Irresponsible Senate Finance Committee Action on Wind Energy Tax Break
April 11, 2013
Once again, the Senate Committee that manages to make life miserable for millions of tax-paying Americans with its manipulation of the US Tax Code, is acting to aid its friends, punish ordinary taxpayers, and load another $85 billion in debt on our children and grandchildren.
On April 3, 2014, by “voice” (no fingerprints) vote, the Senate Finance Committee reported out an $85 billion tax break ”extender” bill -- which the Committee calls the “EXPIRE Act.” [1] The bill includes billions in unwarranted tax breaks for special interests, including the wind industry.
As long as Congress fails to pass a balanced budget, every dollar provided to special interests in this $85 billion “Extender” bill is a direct addition to the national debt that will be dumped on our children and grandchildren. Further, each dollar that Congress adds to the national debt will be DOUBLED in about 15 years due to interest that will accrue on that debt.
An egregious example of an unwarranted special interest tax break in the Finance Committee’s bill is Senator Grassley’s wind and other renewable energy “Production Tax Credit” (PTC) and “Investment Tax Credit” (ITC). Grassley insisted on extending this 20-year old “temporary” tax break for another 2 years at a cost, according to the Joint Tax Committee, of more than $13 billion over the next 10 years (and more thereafter).

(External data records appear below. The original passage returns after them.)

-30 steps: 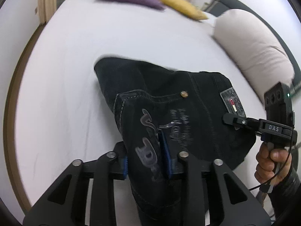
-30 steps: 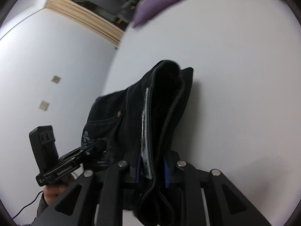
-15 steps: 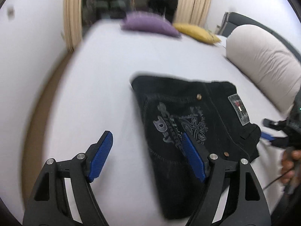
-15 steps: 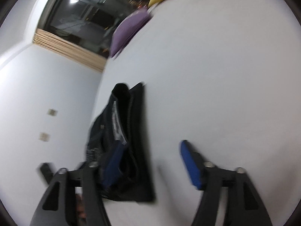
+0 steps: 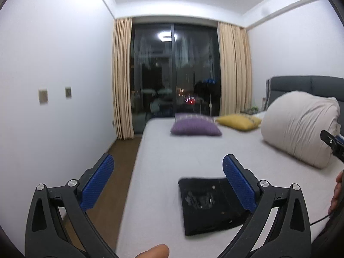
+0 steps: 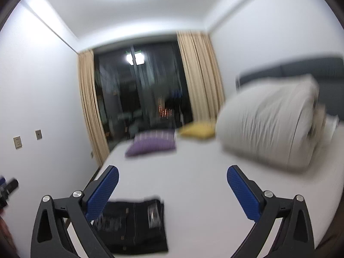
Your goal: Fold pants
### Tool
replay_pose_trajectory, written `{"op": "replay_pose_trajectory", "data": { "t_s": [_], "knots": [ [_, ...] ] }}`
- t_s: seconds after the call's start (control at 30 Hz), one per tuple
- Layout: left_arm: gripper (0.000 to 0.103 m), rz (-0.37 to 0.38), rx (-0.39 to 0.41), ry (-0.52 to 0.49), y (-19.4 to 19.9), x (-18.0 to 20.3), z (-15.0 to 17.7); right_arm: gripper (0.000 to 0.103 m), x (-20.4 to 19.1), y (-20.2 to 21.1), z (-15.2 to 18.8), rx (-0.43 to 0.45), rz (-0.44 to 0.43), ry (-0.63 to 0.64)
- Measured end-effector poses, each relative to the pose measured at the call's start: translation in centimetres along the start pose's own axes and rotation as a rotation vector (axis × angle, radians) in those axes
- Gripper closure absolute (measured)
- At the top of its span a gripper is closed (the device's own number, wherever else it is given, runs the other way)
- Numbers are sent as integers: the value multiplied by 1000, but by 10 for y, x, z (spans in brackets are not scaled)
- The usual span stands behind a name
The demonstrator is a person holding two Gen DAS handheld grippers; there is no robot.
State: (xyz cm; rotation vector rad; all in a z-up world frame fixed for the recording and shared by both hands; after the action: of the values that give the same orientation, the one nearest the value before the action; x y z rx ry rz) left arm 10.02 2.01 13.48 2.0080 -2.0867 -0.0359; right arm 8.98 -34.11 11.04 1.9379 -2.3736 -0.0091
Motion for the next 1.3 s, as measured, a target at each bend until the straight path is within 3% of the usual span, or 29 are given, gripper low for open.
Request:
{"op": "replay_pose_trajectory", "data": {
  "t_s": [0.1, 0.2, 0.33, 0.47, 0.6, 0.97, 1.3],
  "knots": [
    [0, -46, 55, -37, 28, 5, -18, 0, -11, 26, -17, 41, -22, 39],
    [0, -51, 52, -78, 47, 13, -17, 0, -24, 36, -21, -5, -72, 58],
    [0, -97, -85, -63, 44, 12, 9, 0, -40, 44, -3, -140, -146, 26],
    [0, -99, -283, -10, 30, 12, 57, 0, -44, 34, 31, -311, -107, 6],
    [0, -106, -416, -8, 12, 15, 102, 0, -45, 24, 65, -426, -79, -29],
    [0, -103, -570, 10, -36, 13, 177, 0, -76, 4, 127, -588, -111, 29],
    [0, -124, -629, 52, -58, -4, 201, 0, -86, -1, 155, -682, -134, 60]
  ]
}}
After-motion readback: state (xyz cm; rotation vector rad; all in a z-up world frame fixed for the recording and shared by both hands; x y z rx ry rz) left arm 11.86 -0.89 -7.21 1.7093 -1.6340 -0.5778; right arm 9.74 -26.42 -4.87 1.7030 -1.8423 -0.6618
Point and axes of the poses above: each gripper's, at about its wrist camera, not at the fingertips, and y roughly against the way its jaws point, x to its right, z to its underside, the point moved 7 cm from there along -y, roughly the way its jaws point, and after that the axes turned 11 degrees about y, right-handed, at the moved point
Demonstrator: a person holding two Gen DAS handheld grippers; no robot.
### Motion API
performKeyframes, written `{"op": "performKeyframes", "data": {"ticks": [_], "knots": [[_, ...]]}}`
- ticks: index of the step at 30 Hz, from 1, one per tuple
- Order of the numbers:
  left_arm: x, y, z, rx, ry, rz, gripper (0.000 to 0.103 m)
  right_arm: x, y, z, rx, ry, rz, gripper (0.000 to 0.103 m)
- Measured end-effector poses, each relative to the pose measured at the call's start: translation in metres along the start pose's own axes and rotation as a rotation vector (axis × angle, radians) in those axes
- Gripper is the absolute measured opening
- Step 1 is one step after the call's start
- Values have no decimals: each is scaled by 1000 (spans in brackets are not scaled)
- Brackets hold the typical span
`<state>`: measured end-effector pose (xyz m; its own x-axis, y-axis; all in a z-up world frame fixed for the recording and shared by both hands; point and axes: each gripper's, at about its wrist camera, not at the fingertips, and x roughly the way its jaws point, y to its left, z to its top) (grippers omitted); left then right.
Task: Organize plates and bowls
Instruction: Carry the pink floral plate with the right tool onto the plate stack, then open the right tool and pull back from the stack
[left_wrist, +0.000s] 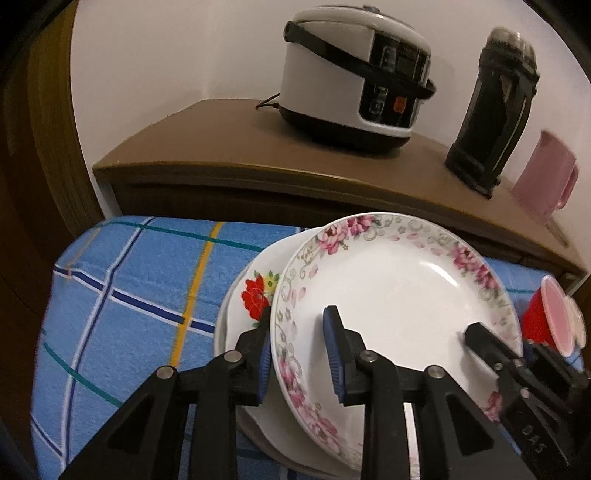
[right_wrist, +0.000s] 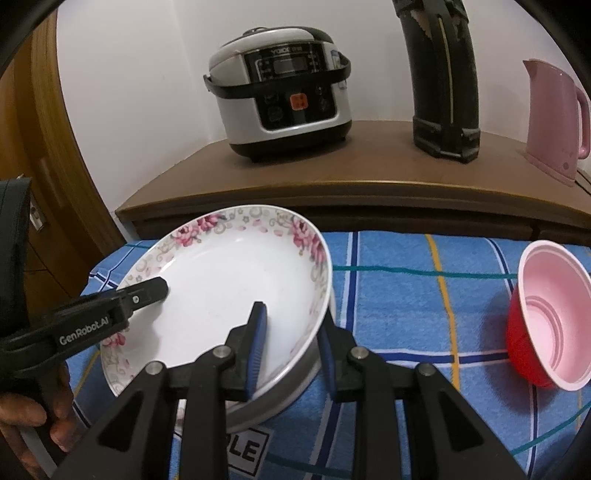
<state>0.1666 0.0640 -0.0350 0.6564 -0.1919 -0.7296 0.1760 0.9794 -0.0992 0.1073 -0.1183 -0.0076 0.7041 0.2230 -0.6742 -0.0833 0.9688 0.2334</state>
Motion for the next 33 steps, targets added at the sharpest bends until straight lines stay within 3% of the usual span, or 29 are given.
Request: {"op": "performKeyframes", "data": {"ticks": [7,16,25,33], "knots": [[3,-2,0,21,5,48,28,3,0,2,-12,8,4,27],[6,-13,3,99,-8,190,29,11,5,5,-28,31,20,27],[2,-7,7,69,-16,170,29,19,4,7,-28,57,26,29],[-33,19,13,-52,-120,155,29,26,-3,8,15,84,81,34]]}}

When Senator Toomey attempted to eliminate unwarranted energy tax breaks from the bill, Republican Senators Grassley, Cornyn, Thune, Crapo, & Portman[2] joined Finance Committee Democrats in voting to keep the massive energy tax breaks in the bill!
The votes for Grassley’s $13+ billion wind PTC and ITC extension to benefit “wind farm” owners would result in an equal addition to future generations’ debt burden! Under Grassley’s measure, owners of “wind farms” would be able to continue reducing their corporate income tax liability by $0.023 (adjusted upward for inflation) for each kilowatt-hour (kWh) of electricity produced by their wind turbines during the next 10 years.
The wind PTC was initially passed in 1992 as a temporary incentive to help a then fledgling industry – with the expectation that wind energy would be environmentally benign and would become commercially viable. However, after nearly 40 years of subsidies for wind energy R&D and 20 years of lucrative wind energy tax breaks -- together totaling over $100 billion:
  • Electricity from wind remains high in true cost and low in real value[3] – with the wind industry providing no evidence that electricity from wind will ever become commercially viable (i.e., without large tax breaks and subsidies).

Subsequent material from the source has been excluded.